-- Task goal --
The lines below starting at the line containing "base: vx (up" and ending at the line containing "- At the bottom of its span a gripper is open" are to be repeated exactly, with both ends kept and nothing else added.

Start of Data below

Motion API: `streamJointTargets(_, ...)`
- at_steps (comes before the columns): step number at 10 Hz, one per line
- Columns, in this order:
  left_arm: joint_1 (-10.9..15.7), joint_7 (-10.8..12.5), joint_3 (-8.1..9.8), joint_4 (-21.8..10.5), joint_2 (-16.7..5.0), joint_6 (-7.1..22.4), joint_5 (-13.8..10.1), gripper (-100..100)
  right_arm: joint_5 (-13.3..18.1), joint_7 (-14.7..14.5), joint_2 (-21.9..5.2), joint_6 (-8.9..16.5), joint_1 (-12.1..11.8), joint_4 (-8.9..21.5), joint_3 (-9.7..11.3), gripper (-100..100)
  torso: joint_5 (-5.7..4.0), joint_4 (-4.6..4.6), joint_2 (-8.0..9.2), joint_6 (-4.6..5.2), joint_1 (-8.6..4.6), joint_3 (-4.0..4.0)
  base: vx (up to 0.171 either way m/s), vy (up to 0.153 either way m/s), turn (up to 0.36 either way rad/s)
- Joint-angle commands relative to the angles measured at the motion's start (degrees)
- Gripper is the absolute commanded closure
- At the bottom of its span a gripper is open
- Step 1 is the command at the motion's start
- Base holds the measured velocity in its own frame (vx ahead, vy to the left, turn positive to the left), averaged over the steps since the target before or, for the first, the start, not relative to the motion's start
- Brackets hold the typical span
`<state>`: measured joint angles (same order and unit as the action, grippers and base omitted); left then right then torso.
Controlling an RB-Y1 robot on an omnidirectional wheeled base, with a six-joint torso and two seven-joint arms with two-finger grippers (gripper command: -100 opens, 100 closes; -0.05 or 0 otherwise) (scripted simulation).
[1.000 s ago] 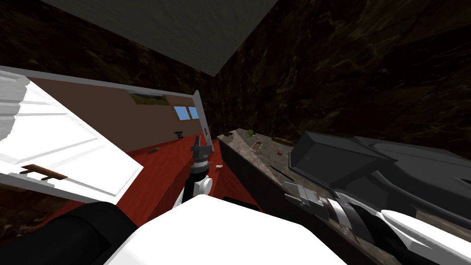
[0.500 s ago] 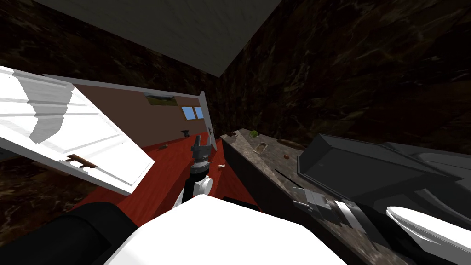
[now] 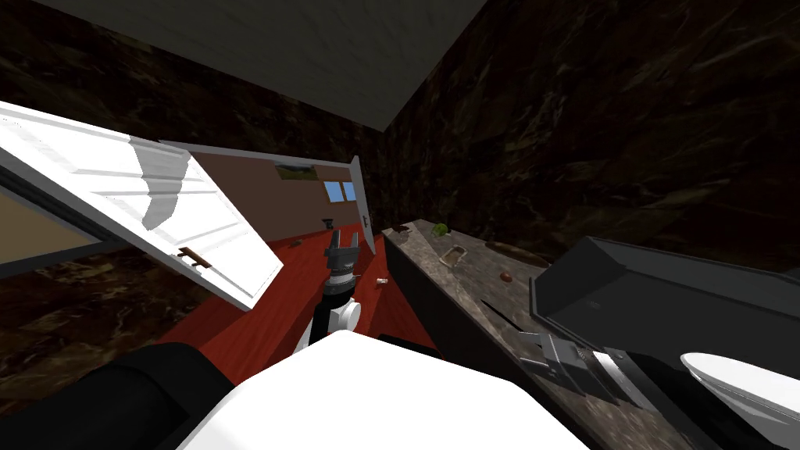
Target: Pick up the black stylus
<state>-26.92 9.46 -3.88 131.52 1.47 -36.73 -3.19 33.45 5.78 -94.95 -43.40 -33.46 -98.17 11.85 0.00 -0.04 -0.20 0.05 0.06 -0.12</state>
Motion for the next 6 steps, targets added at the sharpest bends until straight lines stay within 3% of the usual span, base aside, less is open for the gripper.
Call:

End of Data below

-- Response area --
  base: vx (up to 0.171 either way m/s), vy (up to 0.153 either way m/s), turn (up to 0.36 either way rad/s)
- Joint-angle commands relative to the angles measured at the motion's start (degrees)
- Gripper is the absolute commanded closure
- At the bottom of its span a gripper is open

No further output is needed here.